Task goal =
An exact copy of the listing is needed, with every line kept.

Given material =
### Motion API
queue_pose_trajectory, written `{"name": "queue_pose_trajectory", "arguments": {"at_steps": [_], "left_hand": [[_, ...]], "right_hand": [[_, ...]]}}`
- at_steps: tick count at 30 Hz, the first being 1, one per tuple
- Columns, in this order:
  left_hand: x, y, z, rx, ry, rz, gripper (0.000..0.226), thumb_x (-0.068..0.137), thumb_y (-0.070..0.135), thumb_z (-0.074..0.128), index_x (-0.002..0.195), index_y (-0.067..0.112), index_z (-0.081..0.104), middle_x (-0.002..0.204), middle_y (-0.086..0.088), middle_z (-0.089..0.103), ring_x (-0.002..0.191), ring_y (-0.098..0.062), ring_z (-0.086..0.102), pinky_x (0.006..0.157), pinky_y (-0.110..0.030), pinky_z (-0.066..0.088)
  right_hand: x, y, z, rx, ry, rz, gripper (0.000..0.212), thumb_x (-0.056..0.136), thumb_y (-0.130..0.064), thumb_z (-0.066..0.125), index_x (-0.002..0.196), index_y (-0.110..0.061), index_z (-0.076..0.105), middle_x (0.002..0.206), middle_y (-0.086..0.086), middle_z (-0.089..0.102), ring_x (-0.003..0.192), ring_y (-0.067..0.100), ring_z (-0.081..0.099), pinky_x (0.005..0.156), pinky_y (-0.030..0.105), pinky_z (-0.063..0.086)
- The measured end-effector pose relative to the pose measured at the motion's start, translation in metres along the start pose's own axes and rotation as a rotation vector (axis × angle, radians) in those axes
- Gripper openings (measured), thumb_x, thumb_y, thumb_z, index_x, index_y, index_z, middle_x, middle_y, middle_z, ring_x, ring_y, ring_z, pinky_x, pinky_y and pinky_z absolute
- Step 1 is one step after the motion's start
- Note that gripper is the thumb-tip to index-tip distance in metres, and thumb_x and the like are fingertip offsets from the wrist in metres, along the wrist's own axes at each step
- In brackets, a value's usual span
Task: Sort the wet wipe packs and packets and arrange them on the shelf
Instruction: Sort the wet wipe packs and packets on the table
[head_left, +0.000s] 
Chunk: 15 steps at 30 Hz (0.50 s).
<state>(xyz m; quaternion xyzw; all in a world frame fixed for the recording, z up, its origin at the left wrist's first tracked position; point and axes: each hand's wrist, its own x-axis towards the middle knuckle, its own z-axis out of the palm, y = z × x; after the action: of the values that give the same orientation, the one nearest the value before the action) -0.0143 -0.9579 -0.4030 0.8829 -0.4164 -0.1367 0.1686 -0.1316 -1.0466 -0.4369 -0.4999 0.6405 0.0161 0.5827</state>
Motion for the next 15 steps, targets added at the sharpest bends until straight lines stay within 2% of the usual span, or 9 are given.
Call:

Task response =
### Motion API
queue_pose_trajectory, written `{"name": "queue_pose_trajectory", "arguments": {"at_steps": [_], "left_hand": [[_, ...]], "right_hand": [[_, ...]]}}`
- at_steps: tick count at 30 Hz, the first being 1, one per tuple
- Columns, in this order:
  left_hand: x, y, z, rx, ry, rz, gripper (0.000..0.226), thumb_x (-0.068..0.137), thumb_y (-0.070..0.135), thumb_z (-0.074..0.128), index_x (-0.002..0.195), index_y (-0.067..0.112), index_z (-0.081..0.104), middle_x (-0.002..0.204), middle_y (-0.086..0.088), middle_z (-0.089..0.103), ring_x (-0.002..0.191), ring_y (-0.098..0.062), ring_z (-0.086..0.102), pinky_x (0.006..0.157), pinky_y (-0.110..0.030), pinky_z (-0.066..0.088)
  right_hand: x, y, z, rx, ry, rz, gripper (0.000..0.212), thumb_x (-0.056..0.136), thumb_y (-0.130..0.064), thumb_z (-0.066..0.125), index_x (-0.002..0.196), index_y (-0.110..0.061), index_z (-0.076..0.105), middle_x (0.002..0.206), middle_y (-0.086..0.086), middle_z (-0.089..0.102), ring_x (-0.003..0.192), ring_y (-0.067..0.100), ring_z (-0.081..0.099), pinky_x (0.005..0.156), pinky_y (-0.030..0.105), pinky_z (-0.063..0.086)
- The measured end-effector pose relative to the pose measured at the motion's start, translation in metres along the start pose's own axes and rotation as a rotation vector (axis × angle, radians) in those axes
- Gripper openings (measured), thumb_x, thumb_y, thumb_z, index_x, index_y, index_z, middle_x, middle_y, middle_z, ring_x, ring_y, ring_z, pinky_x, pinky_y and pinky_z absolute
- Step 1 is one step after the motion's start
- Note that gripper is the thumb-tip to index-tip distance in metres, and thumb_x and the like are fingertip offsets from the wrist in metres, along the wrist's own axes at each step
- In brackets, a value's usual span
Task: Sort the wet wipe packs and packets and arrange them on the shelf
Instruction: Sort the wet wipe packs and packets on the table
[head_left, +0.000s] 
Chunk: 15 steps at 30 Hz (0.50 s).
<state>(xyz m; quaternion xyzw; all in a world frame fixed for the recording, z up, its origin at the left wrist's first tracked position; point and axes: each hand's wrist, its own x-axis towards the middle knuckle, its own z-axis out of the palm, y = z × x; after the action: of the values that give the same orientation, the one nearest the value before the action) -0.0143 -0.9579 -0.4030 0.8829 -0.4164 -0.1367 0.1686 -0.1316 -1.0466 -0.4369 -0.4999 0.6405 0.0161 0.5827</state>
Motion for the next 15 steps, targets added at the sharpest bends until straight lines stay within 2% of the usual span, or 9 are given.
Call:

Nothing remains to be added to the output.